Home Politik PP-PA Sebut Budaya Jadi Faktor Angka Perkawinan Anak Tinggi

PP-PA Sebut Budaya Jadi Faktor Angka Perkawinan Anak Tinggi

Jakarta, Gatra.com - Deputi Bidang Tumbuh Kembang Anak Kementerian Pemberdayaan Perempuan dan Perlindungan Anak (PP-PA), Lenny Rosalin mengatakan, faktor budaya menjadi salah satu penyebab tingginya angka perkawinan anak di bawah umur.

"Budaya jadi salah satu faktor tingginya angka perkawinan anak di bawah umur, contohnya budaya Merari di Nusa Tenggara Barat (NTB)," katanya saat ditemui di SMAN 1 Jakarta, Sawah Besar, Jakarta Pusat, Selasa (17/12).

Ia mengatakan, anak di bawah umur pada beberapa daerah telah hamil lebih dahulu sebelum menikah. Katanya, hal seperti itu diketahui akibat budaya bebasnya anak keluar rumah hingga larut malam dan minimnya pengawasan dari orang tua.

Untuk mencegah kejadian perkawinan anak semakin meningkat, Lenny mengatakan, Kementerian PP-PA tengah mengupayakan beberapa langkah. Salah satunya mengenai revisi UU Nomor 1 Tahun 1976 yang sebelumnya memperbolehkan pernikahan anak di usia 16 tahun.

"Soal perkawinan anak di bawah umur, kami sudah revisi UU Nomor 1 Tahun 1976 menjadi UU Nomor 16 Tahun 2019 dimana usia perkawinan anak, kami ganti menjadi 19 tahun. Apabila tetap akan menikahkan anak di bawah usia 19 tahun, berdasarkan putusan MA Nomor 5 Tahun 2019, harus mendapatkan dispensasi perkawinan yang dilakukan oleh pengadilan agama dan negeri," ujarnya.
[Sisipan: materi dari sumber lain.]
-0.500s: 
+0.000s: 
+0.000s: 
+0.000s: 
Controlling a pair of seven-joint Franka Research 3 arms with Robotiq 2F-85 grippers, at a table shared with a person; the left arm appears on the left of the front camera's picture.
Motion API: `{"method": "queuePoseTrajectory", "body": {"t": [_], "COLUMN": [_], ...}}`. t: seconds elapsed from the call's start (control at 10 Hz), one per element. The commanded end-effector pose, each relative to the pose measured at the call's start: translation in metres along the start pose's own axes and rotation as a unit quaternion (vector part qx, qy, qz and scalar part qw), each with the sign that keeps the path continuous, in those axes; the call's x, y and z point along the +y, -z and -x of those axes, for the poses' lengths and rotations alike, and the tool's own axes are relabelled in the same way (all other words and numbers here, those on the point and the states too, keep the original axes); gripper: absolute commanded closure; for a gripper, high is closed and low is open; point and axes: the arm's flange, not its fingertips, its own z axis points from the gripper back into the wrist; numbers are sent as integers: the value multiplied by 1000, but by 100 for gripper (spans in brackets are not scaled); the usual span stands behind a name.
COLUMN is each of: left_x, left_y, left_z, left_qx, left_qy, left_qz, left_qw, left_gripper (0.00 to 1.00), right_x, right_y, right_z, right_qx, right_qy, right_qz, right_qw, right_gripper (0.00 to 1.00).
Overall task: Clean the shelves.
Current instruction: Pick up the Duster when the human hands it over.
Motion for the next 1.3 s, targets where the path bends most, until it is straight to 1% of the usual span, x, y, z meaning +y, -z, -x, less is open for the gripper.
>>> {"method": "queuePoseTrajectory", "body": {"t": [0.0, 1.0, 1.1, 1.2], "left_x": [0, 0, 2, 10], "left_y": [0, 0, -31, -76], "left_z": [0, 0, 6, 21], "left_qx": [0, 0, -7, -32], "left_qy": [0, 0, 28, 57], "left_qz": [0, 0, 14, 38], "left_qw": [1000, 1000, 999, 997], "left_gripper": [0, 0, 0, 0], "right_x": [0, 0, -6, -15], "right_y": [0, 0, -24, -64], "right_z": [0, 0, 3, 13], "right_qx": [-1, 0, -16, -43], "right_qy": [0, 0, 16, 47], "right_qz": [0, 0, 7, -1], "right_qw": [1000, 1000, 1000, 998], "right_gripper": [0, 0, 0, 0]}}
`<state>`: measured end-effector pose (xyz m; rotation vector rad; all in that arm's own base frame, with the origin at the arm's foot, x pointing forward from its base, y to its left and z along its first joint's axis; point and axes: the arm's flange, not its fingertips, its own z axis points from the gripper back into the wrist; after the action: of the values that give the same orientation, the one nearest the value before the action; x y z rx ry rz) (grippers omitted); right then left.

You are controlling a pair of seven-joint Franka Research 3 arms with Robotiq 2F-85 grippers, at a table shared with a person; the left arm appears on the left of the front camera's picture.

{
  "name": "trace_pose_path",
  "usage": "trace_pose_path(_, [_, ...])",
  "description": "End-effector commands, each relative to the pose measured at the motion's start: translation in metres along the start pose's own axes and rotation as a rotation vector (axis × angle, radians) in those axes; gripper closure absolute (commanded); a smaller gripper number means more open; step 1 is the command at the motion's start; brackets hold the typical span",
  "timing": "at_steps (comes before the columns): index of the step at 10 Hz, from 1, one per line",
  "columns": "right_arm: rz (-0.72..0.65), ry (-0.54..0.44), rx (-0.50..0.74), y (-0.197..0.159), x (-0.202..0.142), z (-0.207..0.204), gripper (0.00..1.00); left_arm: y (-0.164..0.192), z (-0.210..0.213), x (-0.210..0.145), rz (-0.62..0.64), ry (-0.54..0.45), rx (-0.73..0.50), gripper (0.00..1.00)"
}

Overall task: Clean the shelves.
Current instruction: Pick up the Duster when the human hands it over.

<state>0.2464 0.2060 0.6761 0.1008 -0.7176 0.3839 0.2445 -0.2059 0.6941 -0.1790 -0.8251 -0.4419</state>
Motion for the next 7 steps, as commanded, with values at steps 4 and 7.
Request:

Langkah pencegahan lainnya, Lenny mengatakan, pihaknya melibatkan anak sebagai pelopor apabila ada kejadian perkawinan anak di bawah umum. Sebelumnya, mereka telah diberikan edukasi dalam forum anak.

Sementara itu, melalui keluarga, Kementerian PP-PA sudah menyiapkan pusat pembelajaraan keluarga di provinsi dan kabupaten/kota dilengkapi psikolog untuk konseling dan informasi pada keluarga. Terutama jika mereka punya masalah anak khususnya perkawinan.

"Melalui edukasi sekolah, ini sangat efektif karena anak-anak diajak untuk sekolah setinggi-tingginya dan tidak nikah usia muda dengan bahasa yang mudah dipahami. Seluruh jenjang pendidikan sekolah di Indonesia ramah pada anak," tuturnya.